Woluwé Shopping : victoire contre les heures tardives

En juin 2019, le nouveau propriétaire du shopping de Woluwé a décidé de manière unilatérale que le centre commercial ne fermerait plus ses portes à 19h mais à 20h tous les jours. Jusque-là, le seul jour de fermeture à 20h était le vendredi. 

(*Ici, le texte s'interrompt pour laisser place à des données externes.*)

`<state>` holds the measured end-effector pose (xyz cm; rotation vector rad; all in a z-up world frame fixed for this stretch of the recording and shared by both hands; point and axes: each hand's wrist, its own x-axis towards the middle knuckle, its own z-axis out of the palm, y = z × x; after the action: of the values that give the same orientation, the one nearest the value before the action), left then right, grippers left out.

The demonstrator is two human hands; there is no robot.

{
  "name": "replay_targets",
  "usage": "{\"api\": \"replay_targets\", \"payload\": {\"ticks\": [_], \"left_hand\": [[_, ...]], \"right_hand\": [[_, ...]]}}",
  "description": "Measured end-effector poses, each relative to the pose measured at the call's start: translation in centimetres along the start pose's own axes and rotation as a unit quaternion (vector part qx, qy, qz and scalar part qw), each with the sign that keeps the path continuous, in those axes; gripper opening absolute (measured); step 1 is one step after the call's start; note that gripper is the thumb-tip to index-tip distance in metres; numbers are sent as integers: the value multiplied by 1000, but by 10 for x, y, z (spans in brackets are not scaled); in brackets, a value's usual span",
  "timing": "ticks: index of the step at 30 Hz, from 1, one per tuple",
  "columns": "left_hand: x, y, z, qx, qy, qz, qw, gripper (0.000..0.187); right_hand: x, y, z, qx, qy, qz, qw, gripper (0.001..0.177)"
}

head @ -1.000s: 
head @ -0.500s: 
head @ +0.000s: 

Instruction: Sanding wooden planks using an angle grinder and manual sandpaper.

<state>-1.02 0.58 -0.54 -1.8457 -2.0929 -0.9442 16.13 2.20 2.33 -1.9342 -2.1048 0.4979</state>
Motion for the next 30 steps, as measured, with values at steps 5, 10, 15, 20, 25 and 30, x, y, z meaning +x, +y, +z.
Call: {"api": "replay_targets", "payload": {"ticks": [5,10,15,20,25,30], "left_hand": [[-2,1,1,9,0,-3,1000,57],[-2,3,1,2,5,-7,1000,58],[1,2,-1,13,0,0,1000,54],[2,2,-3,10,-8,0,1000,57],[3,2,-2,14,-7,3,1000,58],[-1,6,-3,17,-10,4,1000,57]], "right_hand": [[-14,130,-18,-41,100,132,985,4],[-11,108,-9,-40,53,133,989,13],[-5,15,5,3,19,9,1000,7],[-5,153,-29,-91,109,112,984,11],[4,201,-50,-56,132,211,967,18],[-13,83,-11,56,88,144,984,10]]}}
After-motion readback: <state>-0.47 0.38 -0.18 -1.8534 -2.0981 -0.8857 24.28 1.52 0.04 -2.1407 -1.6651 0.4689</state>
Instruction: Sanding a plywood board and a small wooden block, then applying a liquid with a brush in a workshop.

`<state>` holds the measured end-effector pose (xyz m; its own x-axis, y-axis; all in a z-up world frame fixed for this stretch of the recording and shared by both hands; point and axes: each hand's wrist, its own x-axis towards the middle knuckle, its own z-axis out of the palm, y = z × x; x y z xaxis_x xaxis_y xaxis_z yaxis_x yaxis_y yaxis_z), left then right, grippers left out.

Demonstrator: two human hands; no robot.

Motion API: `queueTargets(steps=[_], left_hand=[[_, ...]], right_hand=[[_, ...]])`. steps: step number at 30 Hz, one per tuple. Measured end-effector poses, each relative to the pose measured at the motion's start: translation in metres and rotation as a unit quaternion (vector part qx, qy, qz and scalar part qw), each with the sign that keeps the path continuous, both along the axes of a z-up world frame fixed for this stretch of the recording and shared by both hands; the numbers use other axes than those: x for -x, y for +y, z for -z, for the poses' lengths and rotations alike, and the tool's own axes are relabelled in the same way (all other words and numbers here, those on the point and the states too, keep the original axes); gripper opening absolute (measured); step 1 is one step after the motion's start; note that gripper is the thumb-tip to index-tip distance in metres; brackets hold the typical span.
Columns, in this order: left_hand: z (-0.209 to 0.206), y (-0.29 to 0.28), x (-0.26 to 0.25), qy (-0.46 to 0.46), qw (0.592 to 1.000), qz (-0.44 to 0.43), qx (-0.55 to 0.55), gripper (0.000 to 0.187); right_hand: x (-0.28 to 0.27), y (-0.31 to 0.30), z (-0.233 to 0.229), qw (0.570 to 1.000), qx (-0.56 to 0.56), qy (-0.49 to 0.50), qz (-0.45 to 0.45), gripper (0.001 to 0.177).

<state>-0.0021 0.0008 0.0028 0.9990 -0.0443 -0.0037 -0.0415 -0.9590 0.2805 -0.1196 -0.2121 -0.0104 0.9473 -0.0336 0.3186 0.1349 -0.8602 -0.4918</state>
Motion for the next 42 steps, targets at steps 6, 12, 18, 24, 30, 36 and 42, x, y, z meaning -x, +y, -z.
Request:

Dès le mois de juillet, nous mettions en place une pétition qui a été signée par plus de 450 membres du personnel du centre commercial. Malgré ce soutien important, nous avons dû faire face à de nombreuses difficultés. Tout d’abord, la législation permettait totalement au shopping de fermer plus tard. Ensuite, les contrats de location dans les centres commerciaux obligent les « locataires » à tous fermer à la même heure. Les travailleurs des différentes enseignes n’avaient pas la même réalité. Certains avaient des sursalaires après 19h d’autres non, certains étaient dans de gros magasins, d’autres de plus petites boutiques ; nous avions de nombreuses commissions paritaires différentes et enfin certaines enseignes avaient des représentants du personnel tandis que d’autres non. Il a donc fallu dès le début créer une solidarité entre tous et éviter de rentrer dans une logique d’entreprise par entreprise.

A partir de début septembre, ce sont des assemblées matinales avant le début des prestations qui ont pris place. Les travailleurs alors présents ne travaillent pas pour les mêmes enseignes mais se sont pourtant mobilisés ensemble. La taille des assemblées grossit et pour de nombreux travailleuses et travailleurs, c’est une première expérience de mobilisation collective. Le propriétaire et le gestionnaire du site malgré tout ne cèdent pas.

L’assemblée du personnel en inter-enseignes décide donc de passer à l’action et vote à l’unanimité une grève pour le 24 septembre. La mobilisation prend rapidement et un véritable enthousiasme anime le shopping de Woluwé. Finalement, le vendredi 21 septembre, le propriétaire du shopping cède, un peu plus de 48h avant la grève. Il arrête son projet et propose enfin une vraie concertation pour l’année 2019.
C’est une première victoire pour les travailleuses et travailleurs du shopping qui, il y a quelques mois encore, sous-estimaient leur propre capacité à faire reculer une direction aussi forte. Aujourd’hui, tout le monde est gonflé à bloc et est prêt à résister.
POURQUOI NOUS SOMMES CONTRE LE PROJET DU SHOPPING ?
Les travailleurs et travailleuses du Commerce sont déjà soumis à des horaires flexibles et variables. A cela s’ajoute le fait qu’ils sont majoritairement à temps partiel et qu’ils travaillent quasiment tous les samedis de l’année. Non contents, les patrons du secteur et les centres commerciaux souhaitent que les commerces ouvrent de plus en plus de dimanches et de plus en plus tard.

Pourtant, nous le savons : cela n’aura aucun impact conséquent sur le chiffre d’affaire qui sera lissé sur plus de jours ou sur une journée plus longue. Ces ouvertures dominicales et tardives n’auront qu’un seul impact : créer une concurrence entre les travailleuses et travailleurs du Commerce. De plus, malgré l’extension des heures, il n’y aura pas d’engagement supplémentaire, ce qui a comme impact une surcharge de travail toute la journée. Les multinationales de notre secteur se font une concurrence acharnée où la seule victime est le personnel.

La conscience des travailleuses et travailleurs du Commerce a changé. Il est clair maintenant que l’extension des heures d’ouverture ne créera pas d’emplois mais rendra leur vie de plus en plus compliquée. Par cette mobilisation, c’est le message adressé par le personnel de Woluwé à tous les collègues du secteur.